Между тем ее невидимый собеседник на другом конце провода явно начал терять терпение.
— Ну, знаете, я, как-никак, не могу указывать представителям средств массовой информации, что им думать и что говорить. Всякие ток-шоу просто обожают подобные ситуации. Естественно, я могу проследить, чтобы члены семейства Диченцы воздержались от любых замечаний, оскорбляющих честь и достоинство вашей клиентки, но вот общественное мнение… Извините, это не в моей власти. На людской роток, как говорится, не накинешь платок.
— Извините, вот это как раз в вашей власти, — резко перебила его Кэсси. — И только вы можете уладить все это без лишнего шума. Хизер может предстать перед членами магистрата здесь, в Нью-Гемпшире. Обвинения с нее будут сняты, и на этом все закончится. А она взамен подпишет обязательства никогда, ни с кем ни словом не упоминать о покойном Робе — в обмен на такое же обязательство, которое члены семейства Диченцы дадут в отношении ее самой. И все.
— Но мальчик мертв!
— Насколько я помню, в те годы это был уже далеко не мальчик! — безжалостно отрезала Кэсси. — А взрослый мужчина, не стыдившийся избивать беременную женщину до того, что она была вынуждена обращаться в клинику. А его угрозы заставили ее бросить все, даже ребенка, которого она в то время ждала, отказаться от собственного имени и бежать на другой конец страны. Но вот что я вам скажу. Я вовсе не жажду ничьей крови, поверьте. Если Диченцы будут по-прежнему упираться, что ж — моя клиентка поедет в Калифорнию. И даже подпишет соглашение о неразглашении. А вот я — нет.

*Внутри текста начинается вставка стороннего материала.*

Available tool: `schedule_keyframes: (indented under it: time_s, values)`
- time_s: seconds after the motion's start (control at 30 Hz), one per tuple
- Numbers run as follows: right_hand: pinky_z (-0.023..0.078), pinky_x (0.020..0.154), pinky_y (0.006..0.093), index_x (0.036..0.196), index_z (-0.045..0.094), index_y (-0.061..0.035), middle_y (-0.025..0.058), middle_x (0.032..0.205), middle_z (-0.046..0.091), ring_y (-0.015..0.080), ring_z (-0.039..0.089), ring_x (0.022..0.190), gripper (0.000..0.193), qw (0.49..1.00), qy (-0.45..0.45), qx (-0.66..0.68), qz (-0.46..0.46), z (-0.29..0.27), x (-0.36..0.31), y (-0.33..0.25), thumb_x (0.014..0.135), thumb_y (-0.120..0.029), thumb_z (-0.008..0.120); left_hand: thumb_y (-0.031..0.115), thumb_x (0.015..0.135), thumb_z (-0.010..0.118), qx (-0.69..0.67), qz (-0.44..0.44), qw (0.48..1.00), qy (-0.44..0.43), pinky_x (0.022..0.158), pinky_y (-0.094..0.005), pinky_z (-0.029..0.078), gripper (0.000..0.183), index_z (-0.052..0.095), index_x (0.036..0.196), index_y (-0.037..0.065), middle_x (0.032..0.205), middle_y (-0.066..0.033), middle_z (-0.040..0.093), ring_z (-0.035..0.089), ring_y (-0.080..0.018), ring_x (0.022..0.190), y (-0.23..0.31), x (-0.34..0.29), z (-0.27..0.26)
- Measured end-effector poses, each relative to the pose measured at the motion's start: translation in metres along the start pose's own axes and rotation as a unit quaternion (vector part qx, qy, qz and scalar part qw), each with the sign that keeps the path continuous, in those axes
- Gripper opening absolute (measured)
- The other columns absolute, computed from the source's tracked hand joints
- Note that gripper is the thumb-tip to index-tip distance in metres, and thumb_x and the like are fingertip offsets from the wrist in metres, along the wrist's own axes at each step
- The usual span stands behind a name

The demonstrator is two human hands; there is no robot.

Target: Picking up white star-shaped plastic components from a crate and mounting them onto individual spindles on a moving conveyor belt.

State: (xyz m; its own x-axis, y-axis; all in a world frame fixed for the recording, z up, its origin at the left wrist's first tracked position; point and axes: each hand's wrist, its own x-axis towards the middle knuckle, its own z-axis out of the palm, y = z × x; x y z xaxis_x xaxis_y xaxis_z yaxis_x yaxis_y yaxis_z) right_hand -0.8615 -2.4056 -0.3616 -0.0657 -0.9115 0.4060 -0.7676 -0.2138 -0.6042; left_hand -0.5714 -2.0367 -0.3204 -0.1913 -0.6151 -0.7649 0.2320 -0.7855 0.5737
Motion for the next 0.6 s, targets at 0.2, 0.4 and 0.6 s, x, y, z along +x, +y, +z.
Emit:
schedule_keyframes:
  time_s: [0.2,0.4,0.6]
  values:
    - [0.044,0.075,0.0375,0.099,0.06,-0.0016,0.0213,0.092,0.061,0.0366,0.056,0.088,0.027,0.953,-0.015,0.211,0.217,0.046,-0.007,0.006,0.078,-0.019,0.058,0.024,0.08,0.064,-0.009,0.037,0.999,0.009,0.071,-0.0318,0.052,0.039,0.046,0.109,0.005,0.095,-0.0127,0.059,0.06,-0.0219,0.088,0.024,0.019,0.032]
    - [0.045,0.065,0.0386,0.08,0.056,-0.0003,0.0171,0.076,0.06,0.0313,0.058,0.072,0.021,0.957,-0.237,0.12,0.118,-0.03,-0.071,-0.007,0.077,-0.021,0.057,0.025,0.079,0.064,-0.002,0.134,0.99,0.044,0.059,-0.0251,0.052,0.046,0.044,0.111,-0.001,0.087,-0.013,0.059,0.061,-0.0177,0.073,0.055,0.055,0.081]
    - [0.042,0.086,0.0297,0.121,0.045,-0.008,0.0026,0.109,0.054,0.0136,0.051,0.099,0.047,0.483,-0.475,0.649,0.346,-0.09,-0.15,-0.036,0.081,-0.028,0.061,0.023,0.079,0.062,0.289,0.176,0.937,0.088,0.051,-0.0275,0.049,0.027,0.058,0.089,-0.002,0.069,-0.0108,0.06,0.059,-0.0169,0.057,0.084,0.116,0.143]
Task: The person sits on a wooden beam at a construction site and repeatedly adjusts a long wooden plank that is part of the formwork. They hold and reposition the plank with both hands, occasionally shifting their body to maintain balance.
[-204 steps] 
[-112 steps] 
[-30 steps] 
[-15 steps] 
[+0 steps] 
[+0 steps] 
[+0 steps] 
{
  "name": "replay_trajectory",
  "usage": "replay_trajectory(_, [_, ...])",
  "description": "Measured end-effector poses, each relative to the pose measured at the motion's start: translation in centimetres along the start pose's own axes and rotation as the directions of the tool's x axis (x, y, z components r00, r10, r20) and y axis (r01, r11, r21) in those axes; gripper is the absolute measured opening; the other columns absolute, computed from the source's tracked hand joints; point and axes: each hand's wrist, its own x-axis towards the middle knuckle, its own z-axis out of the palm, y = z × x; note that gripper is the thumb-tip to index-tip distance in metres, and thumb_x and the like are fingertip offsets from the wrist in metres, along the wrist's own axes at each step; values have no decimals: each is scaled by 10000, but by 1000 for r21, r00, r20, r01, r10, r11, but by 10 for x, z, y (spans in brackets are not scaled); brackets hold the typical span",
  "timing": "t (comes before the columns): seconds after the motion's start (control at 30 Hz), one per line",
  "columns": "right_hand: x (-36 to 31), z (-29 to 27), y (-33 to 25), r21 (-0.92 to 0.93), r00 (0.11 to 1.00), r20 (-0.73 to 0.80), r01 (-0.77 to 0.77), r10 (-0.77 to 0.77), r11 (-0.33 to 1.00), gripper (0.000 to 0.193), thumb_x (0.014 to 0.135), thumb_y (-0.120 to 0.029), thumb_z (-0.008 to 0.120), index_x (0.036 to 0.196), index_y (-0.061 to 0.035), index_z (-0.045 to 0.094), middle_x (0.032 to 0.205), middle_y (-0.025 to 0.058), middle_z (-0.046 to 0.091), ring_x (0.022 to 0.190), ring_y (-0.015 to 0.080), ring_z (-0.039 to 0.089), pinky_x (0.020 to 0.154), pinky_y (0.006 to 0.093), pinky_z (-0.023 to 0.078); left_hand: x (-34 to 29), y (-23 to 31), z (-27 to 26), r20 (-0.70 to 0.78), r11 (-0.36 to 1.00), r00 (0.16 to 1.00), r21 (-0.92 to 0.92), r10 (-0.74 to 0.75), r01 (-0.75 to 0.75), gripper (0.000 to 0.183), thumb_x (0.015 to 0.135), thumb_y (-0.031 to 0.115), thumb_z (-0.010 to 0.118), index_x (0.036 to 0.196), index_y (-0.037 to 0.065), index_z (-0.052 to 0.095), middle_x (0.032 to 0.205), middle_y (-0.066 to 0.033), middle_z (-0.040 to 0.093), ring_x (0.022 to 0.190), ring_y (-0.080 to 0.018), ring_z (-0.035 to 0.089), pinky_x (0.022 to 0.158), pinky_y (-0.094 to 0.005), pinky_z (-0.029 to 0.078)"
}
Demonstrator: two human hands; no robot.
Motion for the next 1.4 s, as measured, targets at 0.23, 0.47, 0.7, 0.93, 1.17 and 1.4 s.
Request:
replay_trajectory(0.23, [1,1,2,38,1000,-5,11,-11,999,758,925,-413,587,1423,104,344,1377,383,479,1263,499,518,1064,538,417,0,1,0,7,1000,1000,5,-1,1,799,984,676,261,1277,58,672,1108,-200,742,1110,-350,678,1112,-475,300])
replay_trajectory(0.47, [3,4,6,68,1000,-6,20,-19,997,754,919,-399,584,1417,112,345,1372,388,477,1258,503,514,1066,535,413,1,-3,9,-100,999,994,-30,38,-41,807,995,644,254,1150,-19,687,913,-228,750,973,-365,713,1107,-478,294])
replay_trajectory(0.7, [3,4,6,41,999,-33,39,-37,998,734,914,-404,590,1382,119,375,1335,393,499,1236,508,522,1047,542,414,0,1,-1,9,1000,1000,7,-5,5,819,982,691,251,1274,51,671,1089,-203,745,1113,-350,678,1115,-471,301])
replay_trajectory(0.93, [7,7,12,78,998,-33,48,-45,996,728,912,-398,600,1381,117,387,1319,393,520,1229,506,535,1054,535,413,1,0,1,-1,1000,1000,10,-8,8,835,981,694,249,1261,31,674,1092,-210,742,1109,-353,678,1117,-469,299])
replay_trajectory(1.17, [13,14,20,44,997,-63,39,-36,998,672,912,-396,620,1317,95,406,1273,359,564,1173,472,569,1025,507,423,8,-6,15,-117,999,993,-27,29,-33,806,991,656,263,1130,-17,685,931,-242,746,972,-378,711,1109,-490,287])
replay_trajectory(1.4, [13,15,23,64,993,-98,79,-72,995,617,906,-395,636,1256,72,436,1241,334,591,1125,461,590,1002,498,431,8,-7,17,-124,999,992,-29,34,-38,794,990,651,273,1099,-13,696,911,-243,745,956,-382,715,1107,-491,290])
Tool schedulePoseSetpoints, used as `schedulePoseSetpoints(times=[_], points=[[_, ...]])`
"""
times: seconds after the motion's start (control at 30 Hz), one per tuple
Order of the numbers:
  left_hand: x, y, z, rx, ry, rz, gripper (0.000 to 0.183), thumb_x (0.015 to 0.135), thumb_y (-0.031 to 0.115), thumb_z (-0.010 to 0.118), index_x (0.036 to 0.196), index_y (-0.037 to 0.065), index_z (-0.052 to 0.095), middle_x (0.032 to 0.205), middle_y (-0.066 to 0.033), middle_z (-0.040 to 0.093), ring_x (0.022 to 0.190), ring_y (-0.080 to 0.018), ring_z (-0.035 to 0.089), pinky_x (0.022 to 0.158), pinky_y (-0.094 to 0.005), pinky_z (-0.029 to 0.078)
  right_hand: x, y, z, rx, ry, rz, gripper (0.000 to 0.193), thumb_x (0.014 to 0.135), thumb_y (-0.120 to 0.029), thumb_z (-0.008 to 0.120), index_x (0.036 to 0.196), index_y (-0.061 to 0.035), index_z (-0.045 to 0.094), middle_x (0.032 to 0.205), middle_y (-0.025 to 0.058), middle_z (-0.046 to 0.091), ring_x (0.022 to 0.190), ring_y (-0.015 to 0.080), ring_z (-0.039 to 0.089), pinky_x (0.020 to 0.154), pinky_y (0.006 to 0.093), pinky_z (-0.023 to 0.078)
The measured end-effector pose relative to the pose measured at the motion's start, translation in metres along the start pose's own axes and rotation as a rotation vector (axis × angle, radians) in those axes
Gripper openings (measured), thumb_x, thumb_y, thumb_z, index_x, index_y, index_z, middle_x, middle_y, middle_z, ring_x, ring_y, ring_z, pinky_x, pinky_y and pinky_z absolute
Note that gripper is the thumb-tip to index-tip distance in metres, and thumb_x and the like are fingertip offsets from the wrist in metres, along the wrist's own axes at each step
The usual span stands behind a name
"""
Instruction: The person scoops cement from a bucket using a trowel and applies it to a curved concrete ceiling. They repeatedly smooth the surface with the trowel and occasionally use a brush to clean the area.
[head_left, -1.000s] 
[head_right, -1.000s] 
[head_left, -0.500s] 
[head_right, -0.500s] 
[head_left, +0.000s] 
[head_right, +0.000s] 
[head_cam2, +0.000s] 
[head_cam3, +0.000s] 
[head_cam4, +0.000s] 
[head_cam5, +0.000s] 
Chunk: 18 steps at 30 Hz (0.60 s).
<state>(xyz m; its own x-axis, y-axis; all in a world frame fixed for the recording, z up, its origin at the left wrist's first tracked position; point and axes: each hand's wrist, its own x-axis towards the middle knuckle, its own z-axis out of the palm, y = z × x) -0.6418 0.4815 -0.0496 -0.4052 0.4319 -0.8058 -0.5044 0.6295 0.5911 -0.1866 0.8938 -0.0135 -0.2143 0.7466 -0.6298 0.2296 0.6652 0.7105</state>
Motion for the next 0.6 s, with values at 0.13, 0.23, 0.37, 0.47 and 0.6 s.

И если в адрес Хизер прозвучит хоть одно-единственное обвинение, я молчать не стану. Я подниму такой шум, что чертям в аду станет тошно.
В трубке повисло молчание.
— А вы и в самом деле крутая, — с ноткой почти завистливого восхищения проворчал прокурор.
— Угу, — с усмешкой бросила Кэсси. И прижалась к груди мужа.
Десять минут спустя прокурор снова перезвонил. Именно этого звонка она и ждала. Немного успокоившись, Кэсси схватилась за телефон и принялась обзванивать всех, спеша сообщить радостные новости: сначала, естественно, Мике, потом Поппи и Гриффину, а уже после них — Мэриан, Сигрид, Чарли с Аннет. И, конечно, Камилле. Что-то подсказывало Кэсси, что Хизер с Камиллой связывают не совсем обычные чувства. Она понятия не имела, что тут кроется — да и не хотела знать. Достаточно было того, что есть еще один человек, которому совсем не безразлично, что будет с Хизер.